DATA TO USE ->

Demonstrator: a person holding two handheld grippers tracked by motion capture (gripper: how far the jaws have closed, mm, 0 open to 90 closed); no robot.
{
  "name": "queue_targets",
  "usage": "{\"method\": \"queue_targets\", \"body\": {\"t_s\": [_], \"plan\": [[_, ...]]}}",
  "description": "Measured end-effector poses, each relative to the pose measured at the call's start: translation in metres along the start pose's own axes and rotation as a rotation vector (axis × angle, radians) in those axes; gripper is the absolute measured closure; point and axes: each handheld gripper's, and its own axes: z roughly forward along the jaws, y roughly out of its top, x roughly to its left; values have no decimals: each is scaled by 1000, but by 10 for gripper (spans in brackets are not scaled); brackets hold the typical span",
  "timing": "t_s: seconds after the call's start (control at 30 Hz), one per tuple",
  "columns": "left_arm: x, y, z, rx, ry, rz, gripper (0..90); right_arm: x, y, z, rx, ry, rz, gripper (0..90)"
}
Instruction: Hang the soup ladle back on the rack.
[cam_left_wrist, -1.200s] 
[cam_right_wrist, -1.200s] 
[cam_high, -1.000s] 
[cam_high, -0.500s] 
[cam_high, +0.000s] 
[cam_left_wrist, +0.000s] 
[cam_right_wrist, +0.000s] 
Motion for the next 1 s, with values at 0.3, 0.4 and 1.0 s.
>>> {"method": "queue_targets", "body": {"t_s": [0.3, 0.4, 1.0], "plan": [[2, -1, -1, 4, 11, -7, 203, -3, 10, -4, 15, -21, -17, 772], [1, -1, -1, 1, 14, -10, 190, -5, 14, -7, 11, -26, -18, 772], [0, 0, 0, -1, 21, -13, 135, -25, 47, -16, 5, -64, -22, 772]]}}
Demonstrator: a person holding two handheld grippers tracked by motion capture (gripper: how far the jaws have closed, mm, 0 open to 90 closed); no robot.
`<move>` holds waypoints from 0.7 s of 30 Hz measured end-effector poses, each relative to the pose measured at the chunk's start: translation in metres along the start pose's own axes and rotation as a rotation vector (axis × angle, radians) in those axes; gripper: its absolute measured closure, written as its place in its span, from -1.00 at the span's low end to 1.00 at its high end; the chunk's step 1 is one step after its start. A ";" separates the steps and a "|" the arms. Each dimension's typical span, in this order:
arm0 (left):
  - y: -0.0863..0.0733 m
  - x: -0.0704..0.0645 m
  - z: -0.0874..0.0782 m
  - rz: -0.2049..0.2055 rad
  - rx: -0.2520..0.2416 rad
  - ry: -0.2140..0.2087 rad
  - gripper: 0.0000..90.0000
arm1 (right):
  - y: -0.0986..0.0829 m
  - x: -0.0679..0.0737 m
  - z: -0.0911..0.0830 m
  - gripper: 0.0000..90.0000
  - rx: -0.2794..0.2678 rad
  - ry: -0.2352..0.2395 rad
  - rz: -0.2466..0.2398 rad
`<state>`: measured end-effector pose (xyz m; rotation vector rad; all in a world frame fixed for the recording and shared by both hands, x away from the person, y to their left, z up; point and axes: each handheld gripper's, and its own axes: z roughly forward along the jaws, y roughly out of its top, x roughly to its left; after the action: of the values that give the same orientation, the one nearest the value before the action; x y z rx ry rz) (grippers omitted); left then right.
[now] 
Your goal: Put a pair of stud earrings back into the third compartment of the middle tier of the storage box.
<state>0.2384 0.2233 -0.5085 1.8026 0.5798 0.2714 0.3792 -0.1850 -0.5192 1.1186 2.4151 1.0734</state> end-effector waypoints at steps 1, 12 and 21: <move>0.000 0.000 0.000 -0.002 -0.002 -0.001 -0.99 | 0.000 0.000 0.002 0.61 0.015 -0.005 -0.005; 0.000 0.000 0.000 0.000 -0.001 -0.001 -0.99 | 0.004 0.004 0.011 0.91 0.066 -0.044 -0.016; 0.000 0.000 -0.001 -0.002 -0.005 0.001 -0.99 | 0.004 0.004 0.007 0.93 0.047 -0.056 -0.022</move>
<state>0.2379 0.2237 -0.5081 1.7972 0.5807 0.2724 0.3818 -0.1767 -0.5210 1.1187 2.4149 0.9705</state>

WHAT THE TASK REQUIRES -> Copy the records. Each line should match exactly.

SOLUTION ->
Demonstrator: a person holding two handheld grippers tracked by motion capture (gripper: how far the jaws have closed, mm, 0 open to 90 closed); no robot.
{
  "name": "queue_targets",
  "usage": "{\"method\": \"queue_targets\", \"body\": {\"t_s\": [_], \"plan\": [[_, ...]]}}",
  "description": "Measured end-effector poses, each relative to the pose measured at the call's start: translation in metres along the start pose's own axes and rotation as a rotation vector (axis × angle, radians) in those axes; gripper is the absolute measured closure; point and axes: each handheld gripper's, and its own axes: z roughly forward along the jaws, y roughly out of its top, x roughly to its left; values have no decimals: each is scaled by 1000, but by 10 for gripper (spans in brackets are not scaled); brackets hold the typical span",
  "timing": "t_s: seconds after the call's start (control at 30 Hz), one per tuple",
  "columns": "left_arm: x, y, z, rx, ry, rz, gripper (0..90); right_arm: x, y, z, rx, ry, rz, gripper (0..90)"
}
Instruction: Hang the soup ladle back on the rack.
[cam_left_wrist, -1.200s] 
[cam_right_wrist, -1.200s] 
[cam_high, -1.000s] 
[cam_high, -0.500s] 
[cam_high, +0.000s] 
[cam_left_wrist, +0.000s] 
[cam_right_wrist, +0.000s] 
Motion for the next 1 s, with values at 0.3, 0.4 and 1.0 s.
>>> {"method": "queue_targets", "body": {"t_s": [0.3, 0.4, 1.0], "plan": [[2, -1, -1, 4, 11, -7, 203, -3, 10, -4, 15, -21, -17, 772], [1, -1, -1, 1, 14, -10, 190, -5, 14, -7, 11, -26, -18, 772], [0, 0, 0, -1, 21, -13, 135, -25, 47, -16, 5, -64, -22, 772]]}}
Demonstrator: a person holding two handheld grippers tracked by motion capture (gripper: how far the jaws have closed, mm, 0 open to 90 closed); no robot.
`<move>` holds waypoints from 0.7 s of 30 Hz measured end-effector poses, each relative to the pose measured at the chunk's start: translation in metres along the start pose's own axes and rotation as a rotation vector (axis × angle, radians) in those axes; gripper: its absolute measured closure, written as its place in its span, from -1.00 at the span's low end to 1.00 at its high end; the chunk's step 1 is one step after its start. A ";" separates the steps and a "|" the arms. Each dimension's typical span, in this order:
arm0 (left):
  - y: -0.0863..0.0733 m
  - x: -0.0704..0.0645 m
  - z: -0.0874..0.0782 m
  - rz: -0.2049..0.2055 rad
  - rx: -0.2520..0.2416 rad
  - ry: -0.2140..0.2087 rad
  - gripper: 0.0000..90.0000
arm1 (right):
  - y: -0.0986..0.0829 m
  - x: -0.0679..0.0737 m
  - z: -0.0911..0.0830 m
  - gripper: 0.0000..90.0000
  - rx: -0.2794..0.2678 rad
  - ry: -0.2352..0.2395 rad
  - rz: -0.2466..0.2398 rad
`<state>`: measured end-effector pose (xyz m; rotation vector rad; all in a world frame fixed for the recording and shared by both hands, x away from the person, y to their left, z up; point and axes: each handheld gripper's, and its own axes: z roughly forward along the jaws, y roughly out of its top, x roughly to its left; after the action: of the values that give the same orientation, the one nearest the value before the action; x y z rx ry rz) (grippers omitted); left then right.
[now] 
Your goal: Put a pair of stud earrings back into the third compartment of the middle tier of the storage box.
<state>0.2384 0.2233 -0.5085 1.8026 0.5798 0.2714 0.3792 -0.1850 -0.5192 1.1186 2.4151 1.0734</state> end-effector waypoints at steps 1, 12 and 21: <move>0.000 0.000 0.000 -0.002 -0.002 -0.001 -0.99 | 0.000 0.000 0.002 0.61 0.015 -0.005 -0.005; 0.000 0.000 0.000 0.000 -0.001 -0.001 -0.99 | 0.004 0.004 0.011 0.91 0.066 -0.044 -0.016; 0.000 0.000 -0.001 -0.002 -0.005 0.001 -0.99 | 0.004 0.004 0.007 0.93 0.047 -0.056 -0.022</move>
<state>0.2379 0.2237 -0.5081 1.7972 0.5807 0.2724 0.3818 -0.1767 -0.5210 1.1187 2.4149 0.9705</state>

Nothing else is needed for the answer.